--- Data extracts ---
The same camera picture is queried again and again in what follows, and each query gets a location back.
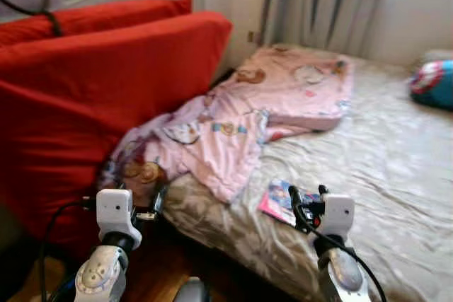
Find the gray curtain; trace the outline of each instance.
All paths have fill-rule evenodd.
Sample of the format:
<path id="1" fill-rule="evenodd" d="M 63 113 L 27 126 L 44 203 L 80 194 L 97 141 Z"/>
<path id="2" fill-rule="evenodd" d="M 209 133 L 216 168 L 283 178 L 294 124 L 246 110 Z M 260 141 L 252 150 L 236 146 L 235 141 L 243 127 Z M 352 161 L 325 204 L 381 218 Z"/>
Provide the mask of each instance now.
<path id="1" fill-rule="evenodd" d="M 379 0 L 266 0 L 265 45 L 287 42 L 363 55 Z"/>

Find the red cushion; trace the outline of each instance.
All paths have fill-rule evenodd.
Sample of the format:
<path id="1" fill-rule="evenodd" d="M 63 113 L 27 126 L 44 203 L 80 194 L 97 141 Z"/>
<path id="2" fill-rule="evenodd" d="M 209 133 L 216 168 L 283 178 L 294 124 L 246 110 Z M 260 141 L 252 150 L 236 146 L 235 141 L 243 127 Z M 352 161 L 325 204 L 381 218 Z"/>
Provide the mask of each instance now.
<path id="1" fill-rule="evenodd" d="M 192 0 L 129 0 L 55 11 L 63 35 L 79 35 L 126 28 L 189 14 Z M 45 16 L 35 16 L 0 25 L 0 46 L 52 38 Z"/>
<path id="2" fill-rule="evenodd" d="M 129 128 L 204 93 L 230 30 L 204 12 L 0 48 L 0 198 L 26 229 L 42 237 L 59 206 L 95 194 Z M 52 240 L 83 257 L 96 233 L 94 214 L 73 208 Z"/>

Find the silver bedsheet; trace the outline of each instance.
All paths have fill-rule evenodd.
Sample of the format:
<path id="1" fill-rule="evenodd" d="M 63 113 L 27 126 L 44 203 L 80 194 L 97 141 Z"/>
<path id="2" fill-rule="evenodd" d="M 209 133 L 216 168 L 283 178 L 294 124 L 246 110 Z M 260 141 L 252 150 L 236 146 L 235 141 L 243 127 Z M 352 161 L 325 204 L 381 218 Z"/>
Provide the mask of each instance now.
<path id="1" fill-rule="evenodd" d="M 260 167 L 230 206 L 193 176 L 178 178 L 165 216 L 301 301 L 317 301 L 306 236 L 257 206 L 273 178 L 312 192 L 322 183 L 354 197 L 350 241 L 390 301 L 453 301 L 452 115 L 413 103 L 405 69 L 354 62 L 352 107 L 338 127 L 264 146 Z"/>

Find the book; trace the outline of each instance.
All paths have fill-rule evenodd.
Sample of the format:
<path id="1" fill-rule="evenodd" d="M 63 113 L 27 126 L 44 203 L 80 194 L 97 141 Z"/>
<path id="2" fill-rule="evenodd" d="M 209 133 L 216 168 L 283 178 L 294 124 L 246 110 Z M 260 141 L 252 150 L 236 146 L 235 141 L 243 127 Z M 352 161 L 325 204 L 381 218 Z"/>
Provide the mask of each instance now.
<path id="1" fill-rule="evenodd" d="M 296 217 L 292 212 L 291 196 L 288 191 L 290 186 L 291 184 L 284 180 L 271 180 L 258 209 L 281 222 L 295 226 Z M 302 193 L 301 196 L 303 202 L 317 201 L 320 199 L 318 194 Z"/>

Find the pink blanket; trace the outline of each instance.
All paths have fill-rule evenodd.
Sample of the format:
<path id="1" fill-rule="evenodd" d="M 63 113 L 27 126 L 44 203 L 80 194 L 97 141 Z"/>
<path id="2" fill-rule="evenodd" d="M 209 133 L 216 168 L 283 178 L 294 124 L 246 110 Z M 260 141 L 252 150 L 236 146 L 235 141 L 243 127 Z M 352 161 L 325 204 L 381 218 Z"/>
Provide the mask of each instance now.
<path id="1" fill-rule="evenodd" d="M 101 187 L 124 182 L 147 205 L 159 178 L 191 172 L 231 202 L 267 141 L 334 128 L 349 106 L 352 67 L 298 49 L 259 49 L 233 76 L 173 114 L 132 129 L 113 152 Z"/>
---
[Work request]: Pull every line containing "trace" from the data.

[Written solution]:
Find the gray curtain; trace the outline of each instance.
Find the red cushion; trace the outline of each instance.
Find the silver bedsheet; trace the outline of each instance.
Find the book; trace the outline of each instance.
Find the pink blanket; trace the outline of each instance.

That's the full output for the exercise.